Hess Corporation Valuation Report, July 2010 - Strategic and Operational Analysis

03 Aug 2010 • by Natalie Aster

Hess Utilizing Internal Cash Flow and Other Financing Sources to Support Its 2010 Capex Plan

Hess has been focusing on the development of its crude oil and natural gas portfolio globally. In line with its development program, the company plans to spend significant amount of funds in the next four to five years. Hess plans to spend around $4.1 billion, of which around $2.4 billion will be directed towards production, $800m for development and $850m towards exploration programs in 2010.

With its increased development activities across Bakken play, the company plans to spend around $1 billion in this play in 2010. This allocation of $1 billion will be primarily used to increase number of operating rigs (from an initial three to 10 rigs) and boost up its production from this play. In line with its aggressive development activities in this play, the company plans to increase its production level to about 80,000 boepd by the end of 2015. The company’s remaining expenditure of around $1.4 billion will be directed towards the development of its core assets including Shenzi assets, redevelopment of Valhall field, additional developmental drilling in Equatorial Guinea, Malaysia-Thailand Joint Development Area and Pangkah field in Indonesia. Apart from producing and developing assets, the company requires significant funds to support its exploration program and build a balanced oil and gas portfolio.

In line with the huge capex requirement, the company plans to fund maximum part of its capex from its operating cash flows in 2010. Hess primarily relied on the operating cash flows to fund their capex requirement in the recent past. During 2009, the company generated around $3.05 billion from operating cash flows to fund its capex of around $2.93 billion.

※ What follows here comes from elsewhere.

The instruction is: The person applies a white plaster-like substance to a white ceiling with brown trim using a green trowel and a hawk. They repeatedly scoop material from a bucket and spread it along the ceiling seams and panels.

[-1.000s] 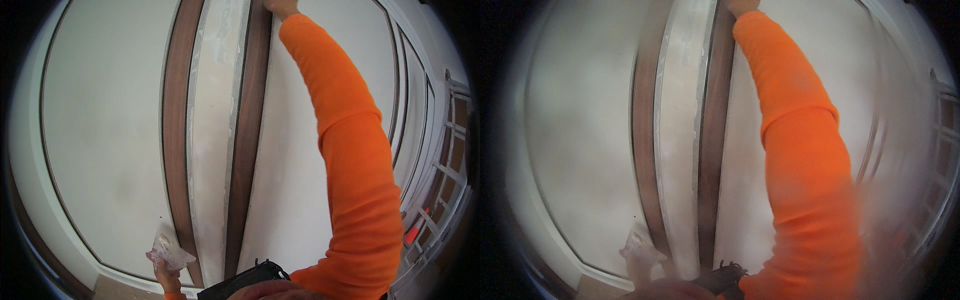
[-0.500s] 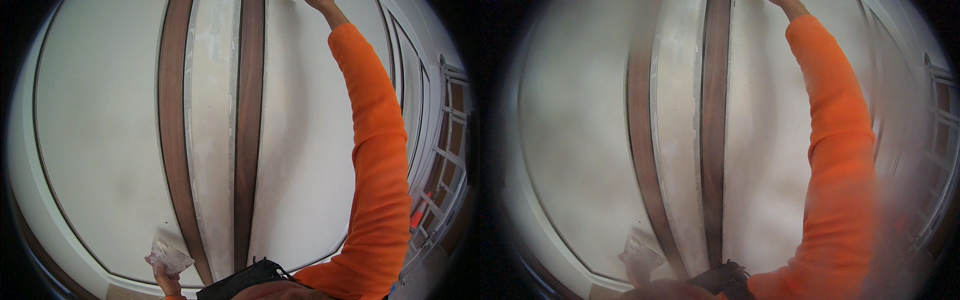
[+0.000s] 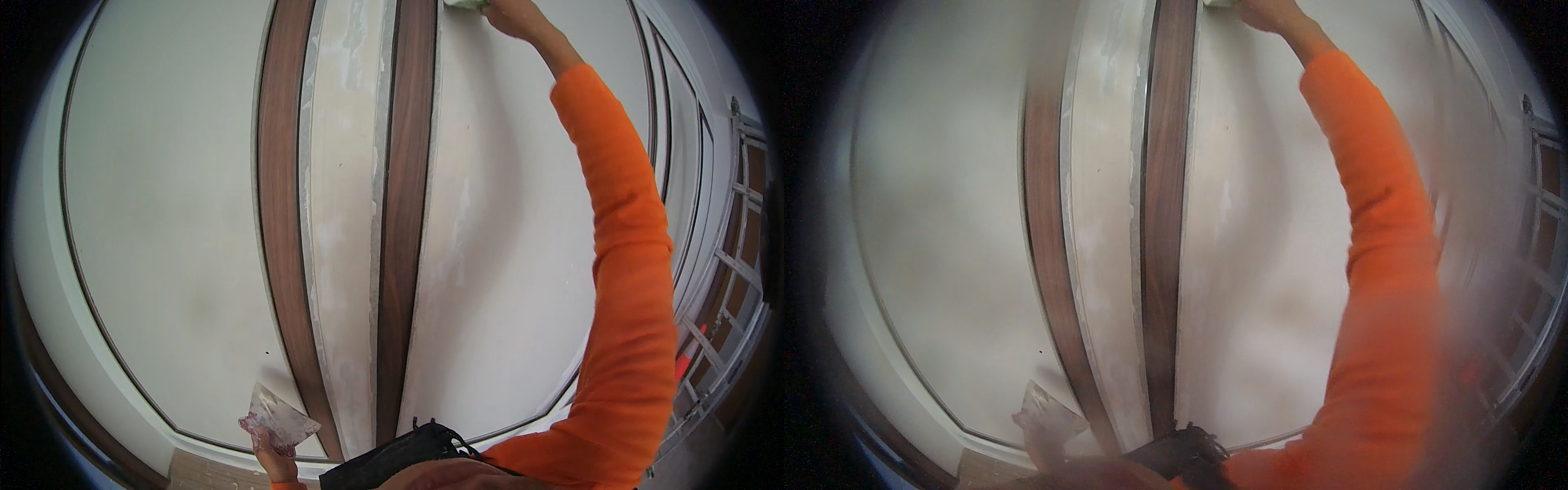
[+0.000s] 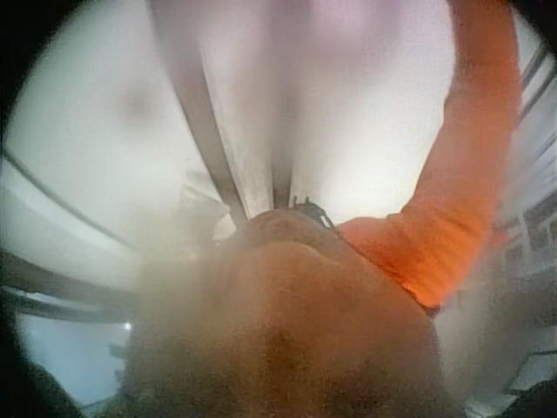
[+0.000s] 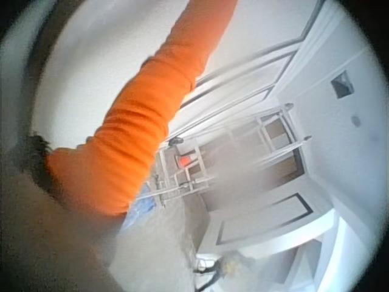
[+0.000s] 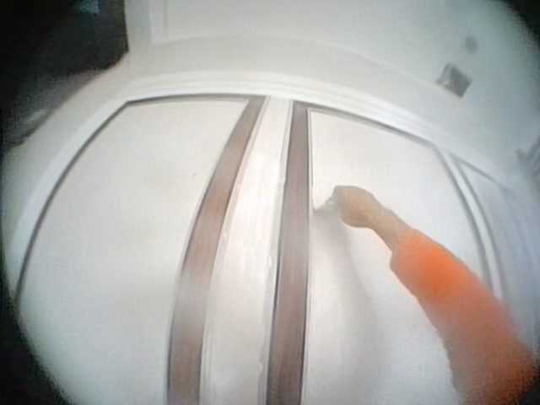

Figure 1 shows comparison of Hess’ operating cash flow as a percentage of its capital expenditure with that of its peer group from 2007–2009. This ratio depicts that the company has been relying on its operating cash flow to fund its capex plan. However, operating cash flow is highly dependent on the economic environment and commodity price movements. Hence, with the recovery of global economies and strengthening of the commodity prices, GlobalData expects that the company will be able to fund its capex requirement by its internal cash flow in 2010.

Apart from operating cash flow, the company also plans to use debt and equity offerings to fund its capex requirement in 2010. It has a revolving credit facility of around $3 billion, of which $2.9 billion is committed until 2012. Under this facility, the company can borrow up to $1 billion, which in turn will be used to support its capex requirement in 2010. Moreover, the company has an optimized capital structure with a debt to capital ratio of around 24.8% as of Q3, 2009.

Figure 2 compares Hess Corporation’s debt to capital ratio with its peer group from 2007–2009. In line with the optimized capital structure coupled with its significant capability to generate operating cash flow, GlobalData expects that the company will be able to support its capex plans comfortably in the coming years.

Additionally the company has large exploration acreages with around a 100% interest in Ghana and Libya. GlobalData expects that company can utilize its farm out option in these acreages to support its capex plan and de-risk its portfolio in the coming year.

Significant Exploration Assets in Queue; Timely Execution and Smooth Capital Funding Required

Hess has significant exploration assets in Australia, Libya and Egypt. The company has been focusing on the development of its assets in order to drive its future growth. In line with the development of these exploratory assets, the company successfully drilled nine out of the 11 drilled wells through its WA-390-P license in Australia. Additionally, the company has a further commitment to commence drilling in another five wells by the end of Q1, 2010.

Hess plans to exploit the opportunity to commercialize the resource development from the WA-390 license in Australia. The company reported a natural gas discovery through its first drilled well (Noblige 1) via its WA-404-P license in Australia. Further, the company plans to drill eight wells by the end of 2010. However, Hess’ future development strategy and upcoming plan will be based on the results of its appraisal and drilling operations in Australia.

Hess plans to spud the wells in the deepwater Tano/Cape Three Points block and Semai V block in Ghana and Indonesia respectively in 2011. Currently, the company is involved in gathering the seismic data and is expected to complete by the end of 2010. Similarly, its Libya and Egypt operation’s seismic data is expected to be reprocessed by 2010. Moreover the company will initiate talks with the Libyan government for future commercialization plans in Area 54 license. Adding to its exploration program, the company is trying to acquire equity stakes in potential fields and utilize innovative exploration techniques (Wildcat) to carry out the appraisal wells and exploit the maximum benefits.

With its increased exposure across the exploration assets, the company is highly dependent on the successful development of these assets. These developments require substantial capex, which in turn depend on the company’s capability to generate free cash flows. As the company funds its capital expenditure requirement from its free cash flows, a major goal is to generate enough free cash flow to support the development of these exploratory assets. Apart from free cash flow generation, the company should execute these exploratory assets quickly in order to avoid cost overrun and delay in its production growth in the coming years.